Scintillating materials, as a class of luminescent materials, are highly demanded for practical use in the high-energy detection. However, the applications are often hampered by their low light yield (LY) or long decay time for many traditional scintillators. In this work, upon nitrogen anion doping, scintillation performance in layered borate Ba₃In(B₃O₆)₃ (BIB) has been excellently enhanced with high XEL intensity of ～3 times as large as that of commercial Bi₄Ge₃O₁₂ (BGO) and ultra-fast fluorescent decay time of ～1.25 ns. To shed light on origins of the intrinsic violet-blue emission, we measured the in-situ vacuum ultraviolet excited (VUV) emission spectra of N-BIB ceramic. Combined with experiments and first principles calculations, the band-gap reduction and donor-acceptor density increasing by nitrogen (N) doping is responsible for the enhancement of scintillation performance for N-doped Ba₃In(B₃O₆)₃. Moreover, nitrogen anion doping rather than conventional cation doping is found to be also applicable to other intrinsic luminescent materials for enhancing performance.
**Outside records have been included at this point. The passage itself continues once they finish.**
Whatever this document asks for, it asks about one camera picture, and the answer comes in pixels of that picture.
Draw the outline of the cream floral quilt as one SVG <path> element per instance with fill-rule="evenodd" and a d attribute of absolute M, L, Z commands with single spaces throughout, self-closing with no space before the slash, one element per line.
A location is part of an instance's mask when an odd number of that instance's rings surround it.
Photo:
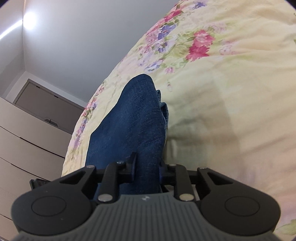
<path fill-rule="evenodd" d="M 207 166 L 271 195 L 276 234 L 295 238 L 295 8 L 287 1 L 179 1 L 100 84 L 62 174 L 129 80 L 149 75 L 168 105 L 165 161 Z"/>

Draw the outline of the brown cabinet top panel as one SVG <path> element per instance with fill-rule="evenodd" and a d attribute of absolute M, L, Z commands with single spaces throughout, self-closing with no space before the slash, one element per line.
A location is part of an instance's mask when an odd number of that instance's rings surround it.
<path fill-rule="evenodd" d="M 28 79 L 13 104 L 34 117 L 72 134 L 84 107 Z"/>

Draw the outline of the dark blue denim jeans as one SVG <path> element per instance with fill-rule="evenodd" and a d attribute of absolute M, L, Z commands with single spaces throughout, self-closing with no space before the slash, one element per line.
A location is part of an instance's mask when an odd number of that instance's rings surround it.
<path fill-rule="evenodd" d="M 152 78 L 146 74 L 132 78 L 91 134 L 85 164 L 104 169 L 136 153 L 134 181 L 122 184 L 120 193 L 159 193 L 159 166 L 163 162 L 168 120 L 168 107 L 161 101 L 161 92 L 156 90 Z"/>

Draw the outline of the beige drawer cabinet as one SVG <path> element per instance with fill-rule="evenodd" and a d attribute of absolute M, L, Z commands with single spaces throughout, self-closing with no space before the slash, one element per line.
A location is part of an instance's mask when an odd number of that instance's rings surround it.
<path fill-rule="evenodd" d="M 31 179 L 55 180 L 71 136 L 1 99 L 1 240 L 18 232 L 11 205 L 30 191 Z"/>

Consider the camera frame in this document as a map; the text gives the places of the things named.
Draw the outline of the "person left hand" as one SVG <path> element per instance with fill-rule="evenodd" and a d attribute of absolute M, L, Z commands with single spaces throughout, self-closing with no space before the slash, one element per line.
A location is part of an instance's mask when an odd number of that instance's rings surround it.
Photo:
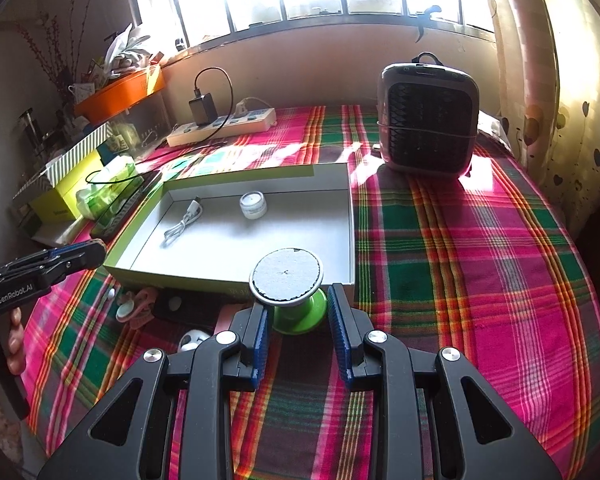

闪烁材料作为一类发光材料，在高能检测中的实际应用是非常需要的。但是，对于许多传统的闪烁体，其应用通常因其低的光通量（LY）或较长的衰减时间而受到阻碍。在这项工作中，氮离子掺杂后，层状硼酸盐Ba ₃ In（B ₃ O ₆）₃（BIB）的闪烁性能得到了显着增强，其XEL强度约为商业Bi ₄ Ge ₃ O的3倍。₁₂（BGO）和超快的荧光衰减时间〜1.25 ns。为了阐明固有的紫蓝色发射的起源，我们测量了N-BIB陶瓷的原位真空紫外激发（VUV）发射光谱。结合实验和第一性原理计算，通过氮（N）掺杂的带隙减小和施主-受体密度的增加负责增强N掺杂的Ba ₃ In（B ₃ O ₆）₃的闪烁性能。此外，发现氮阴离子掺杂而不是常规阳离子掺杂也可应用于其他本征发光材料以增强性能。